◆ WORK INSTRUCTION
Scan the data. Collect each line that contains the word "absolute".

◆ DATA SHOWN
######
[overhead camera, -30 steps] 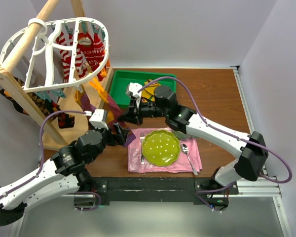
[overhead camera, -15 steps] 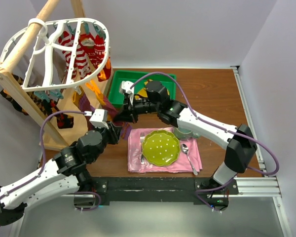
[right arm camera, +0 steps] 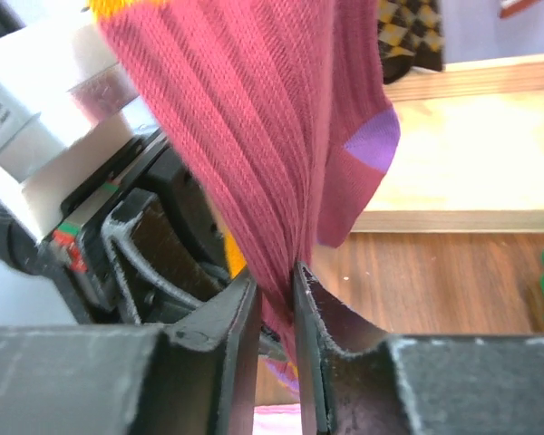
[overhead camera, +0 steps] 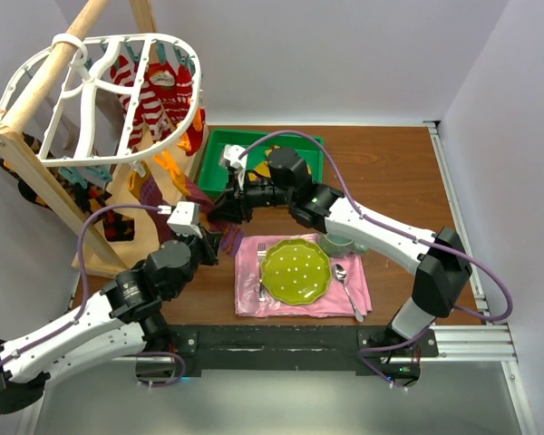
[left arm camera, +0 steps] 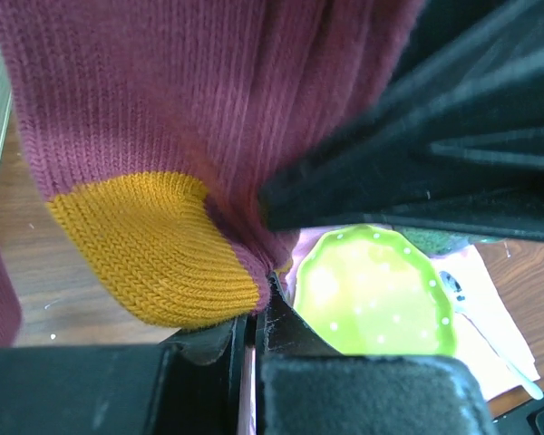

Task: Remove the socks clipped to the hanger
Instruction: Remove the sock from the hanger.

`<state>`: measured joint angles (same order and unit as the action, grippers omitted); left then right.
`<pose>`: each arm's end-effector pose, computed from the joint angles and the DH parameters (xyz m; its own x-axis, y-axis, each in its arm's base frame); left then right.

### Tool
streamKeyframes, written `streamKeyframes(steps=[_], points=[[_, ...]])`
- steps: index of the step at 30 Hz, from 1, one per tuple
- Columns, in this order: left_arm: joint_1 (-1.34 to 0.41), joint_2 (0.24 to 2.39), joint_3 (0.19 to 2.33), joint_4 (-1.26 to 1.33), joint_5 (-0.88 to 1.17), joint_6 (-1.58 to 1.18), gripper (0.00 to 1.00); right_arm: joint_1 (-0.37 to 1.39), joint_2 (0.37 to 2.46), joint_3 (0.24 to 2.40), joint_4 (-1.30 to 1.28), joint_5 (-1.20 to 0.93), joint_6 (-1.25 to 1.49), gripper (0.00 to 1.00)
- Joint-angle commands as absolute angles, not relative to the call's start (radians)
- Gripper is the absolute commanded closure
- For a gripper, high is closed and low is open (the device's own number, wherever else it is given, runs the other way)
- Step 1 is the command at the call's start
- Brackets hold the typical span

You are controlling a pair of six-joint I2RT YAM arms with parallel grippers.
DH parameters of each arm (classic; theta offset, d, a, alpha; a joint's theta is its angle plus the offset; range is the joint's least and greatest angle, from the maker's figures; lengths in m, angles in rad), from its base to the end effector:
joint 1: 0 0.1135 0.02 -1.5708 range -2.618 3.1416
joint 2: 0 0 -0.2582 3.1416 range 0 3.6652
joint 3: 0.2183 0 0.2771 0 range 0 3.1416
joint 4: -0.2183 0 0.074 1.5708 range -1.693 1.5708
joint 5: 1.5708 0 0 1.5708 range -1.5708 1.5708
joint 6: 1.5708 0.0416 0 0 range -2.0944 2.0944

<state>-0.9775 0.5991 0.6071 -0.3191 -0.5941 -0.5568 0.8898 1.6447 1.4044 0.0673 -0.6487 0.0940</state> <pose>0.1200 -0.1363 0.2881 -0.3509 -0.2629 -0.8988 0.2399 0.9025 -0.3576 0.2459 0.3434 0.3465 -0.2012 -0.1295 -0.9710 -0.9792 0.0517 0.1960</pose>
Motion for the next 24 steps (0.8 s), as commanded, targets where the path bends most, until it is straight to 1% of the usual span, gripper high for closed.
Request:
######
◆ ANSWER
- Joint-angle commands as absolute angles, not relative to the call's start (radians)
- Gripper is the absolute commanded closure

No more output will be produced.